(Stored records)

%%

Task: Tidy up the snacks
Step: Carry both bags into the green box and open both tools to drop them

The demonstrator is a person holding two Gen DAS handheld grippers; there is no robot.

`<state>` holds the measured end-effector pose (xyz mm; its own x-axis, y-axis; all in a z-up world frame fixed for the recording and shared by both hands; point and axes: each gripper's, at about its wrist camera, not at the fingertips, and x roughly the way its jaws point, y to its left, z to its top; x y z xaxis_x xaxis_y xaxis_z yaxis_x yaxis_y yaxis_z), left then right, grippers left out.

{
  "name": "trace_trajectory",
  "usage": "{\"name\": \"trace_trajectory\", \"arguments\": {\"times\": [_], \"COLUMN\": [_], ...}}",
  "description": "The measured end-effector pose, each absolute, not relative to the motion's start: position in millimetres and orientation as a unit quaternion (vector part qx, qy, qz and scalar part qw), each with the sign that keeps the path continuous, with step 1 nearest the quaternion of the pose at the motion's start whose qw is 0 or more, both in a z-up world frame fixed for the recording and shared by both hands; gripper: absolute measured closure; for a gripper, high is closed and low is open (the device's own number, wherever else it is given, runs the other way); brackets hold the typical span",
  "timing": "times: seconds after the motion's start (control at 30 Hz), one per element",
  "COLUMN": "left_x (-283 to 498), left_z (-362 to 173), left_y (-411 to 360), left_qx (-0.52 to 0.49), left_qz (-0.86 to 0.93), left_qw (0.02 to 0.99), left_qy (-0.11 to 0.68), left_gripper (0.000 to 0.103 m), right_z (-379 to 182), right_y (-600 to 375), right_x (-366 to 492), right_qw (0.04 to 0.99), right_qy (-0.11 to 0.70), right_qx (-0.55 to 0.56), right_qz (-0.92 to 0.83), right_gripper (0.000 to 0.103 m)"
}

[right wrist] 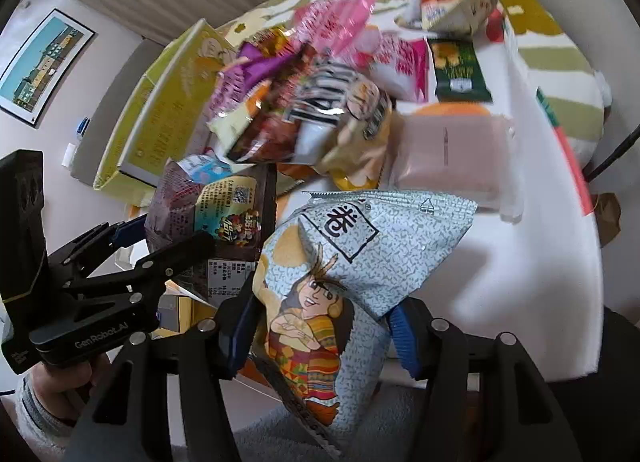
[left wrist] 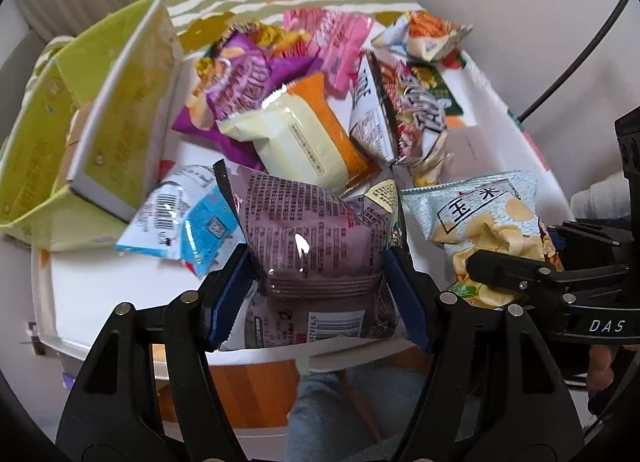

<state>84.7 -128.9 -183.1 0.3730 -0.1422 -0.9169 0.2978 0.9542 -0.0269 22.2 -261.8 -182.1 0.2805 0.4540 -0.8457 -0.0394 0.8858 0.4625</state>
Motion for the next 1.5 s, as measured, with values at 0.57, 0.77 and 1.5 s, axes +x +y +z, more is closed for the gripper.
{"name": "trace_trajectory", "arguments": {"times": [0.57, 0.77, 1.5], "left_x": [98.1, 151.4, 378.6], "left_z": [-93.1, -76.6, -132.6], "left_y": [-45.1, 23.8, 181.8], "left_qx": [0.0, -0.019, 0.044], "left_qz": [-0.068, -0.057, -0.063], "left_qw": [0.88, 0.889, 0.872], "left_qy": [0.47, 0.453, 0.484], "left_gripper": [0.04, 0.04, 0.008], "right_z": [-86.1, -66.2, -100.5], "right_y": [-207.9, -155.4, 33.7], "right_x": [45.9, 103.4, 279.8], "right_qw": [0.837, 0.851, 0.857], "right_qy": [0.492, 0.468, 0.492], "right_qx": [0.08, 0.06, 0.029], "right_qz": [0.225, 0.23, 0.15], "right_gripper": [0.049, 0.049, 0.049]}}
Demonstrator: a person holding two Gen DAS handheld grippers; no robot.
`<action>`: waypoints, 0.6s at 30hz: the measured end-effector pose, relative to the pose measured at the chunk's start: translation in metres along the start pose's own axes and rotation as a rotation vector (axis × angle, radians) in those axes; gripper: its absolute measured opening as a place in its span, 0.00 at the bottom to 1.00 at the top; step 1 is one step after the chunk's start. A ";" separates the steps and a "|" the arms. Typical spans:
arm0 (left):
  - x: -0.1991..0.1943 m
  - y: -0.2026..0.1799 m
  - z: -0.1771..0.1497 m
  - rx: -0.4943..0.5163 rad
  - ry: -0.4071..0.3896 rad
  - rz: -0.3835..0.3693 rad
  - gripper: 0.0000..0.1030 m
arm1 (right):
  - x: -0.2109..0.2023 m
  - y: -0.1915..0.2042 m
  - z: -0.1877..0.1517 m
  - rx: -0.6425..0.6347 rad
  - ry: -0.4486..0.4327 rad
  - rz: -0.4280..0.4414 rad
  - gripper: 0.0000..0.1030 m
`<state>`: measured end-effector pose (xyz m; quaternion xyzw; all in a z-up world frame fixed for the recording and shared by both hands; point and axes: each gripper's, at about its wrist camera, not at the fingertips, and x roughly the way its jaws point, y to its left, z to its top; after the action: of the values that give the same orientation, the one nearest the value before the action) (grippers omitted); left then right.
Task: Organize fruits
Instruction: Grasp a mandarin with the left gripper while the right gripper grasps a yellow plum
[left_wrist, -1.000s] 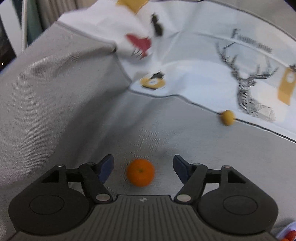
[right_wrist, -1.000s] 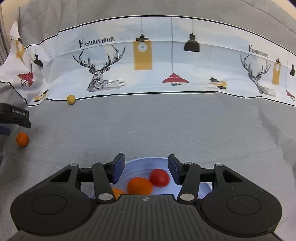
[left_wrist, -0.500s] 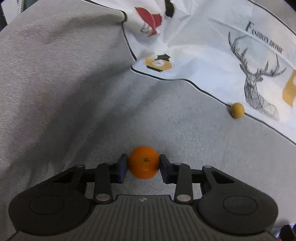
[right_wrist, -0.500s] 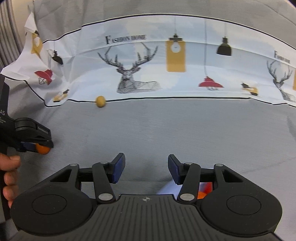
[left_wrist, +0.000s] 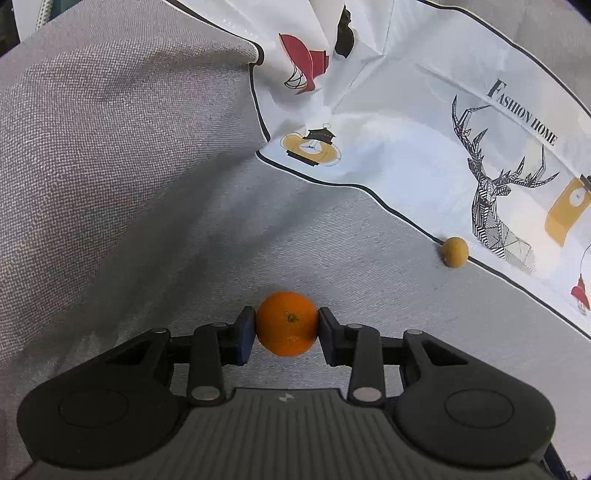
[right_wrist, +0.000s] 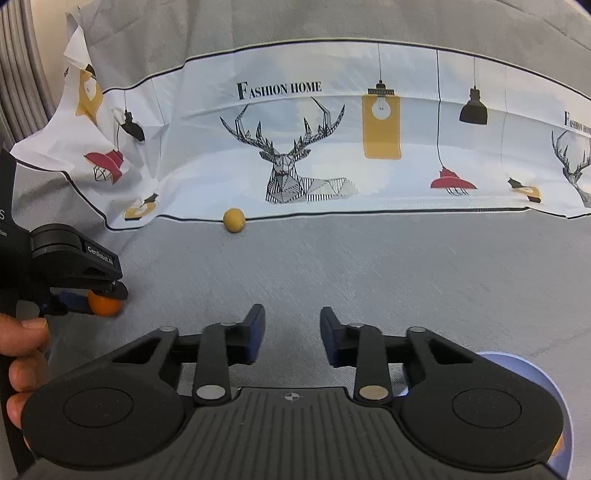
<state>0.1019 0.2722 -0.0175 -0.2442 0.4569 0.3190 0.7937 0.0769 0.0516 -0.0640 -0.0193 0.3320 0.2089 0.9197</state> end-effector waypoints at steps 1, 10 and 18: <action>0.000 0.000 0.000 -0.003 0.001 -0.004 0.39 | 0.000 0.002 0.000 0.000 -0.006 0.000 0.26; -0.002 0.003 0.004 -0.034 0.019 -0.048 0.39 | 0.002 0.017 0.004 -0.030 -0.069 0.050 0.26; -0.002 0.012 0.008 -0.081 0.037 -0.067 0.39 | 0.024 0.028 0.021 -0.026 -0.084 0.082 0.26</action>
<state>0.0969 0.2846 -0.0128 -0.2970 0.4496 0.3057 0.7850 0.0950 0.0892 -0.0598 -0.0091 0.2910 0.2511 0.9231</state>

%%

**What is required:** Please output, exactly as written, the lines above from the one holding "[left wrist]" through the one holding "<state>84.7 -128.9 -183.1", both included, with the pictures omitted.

**Response box:**
[left wrist] 

<state>84.7 -128.9 -183.1 0.3730 -0.1422 -0.9169 0.2978 0.9542 -0.0269 22.2 -261.8 -182.1 0.2805 0.4540 -0.8457 -0.0394 0.8858 0.4625</state>

The answer has been fully stated.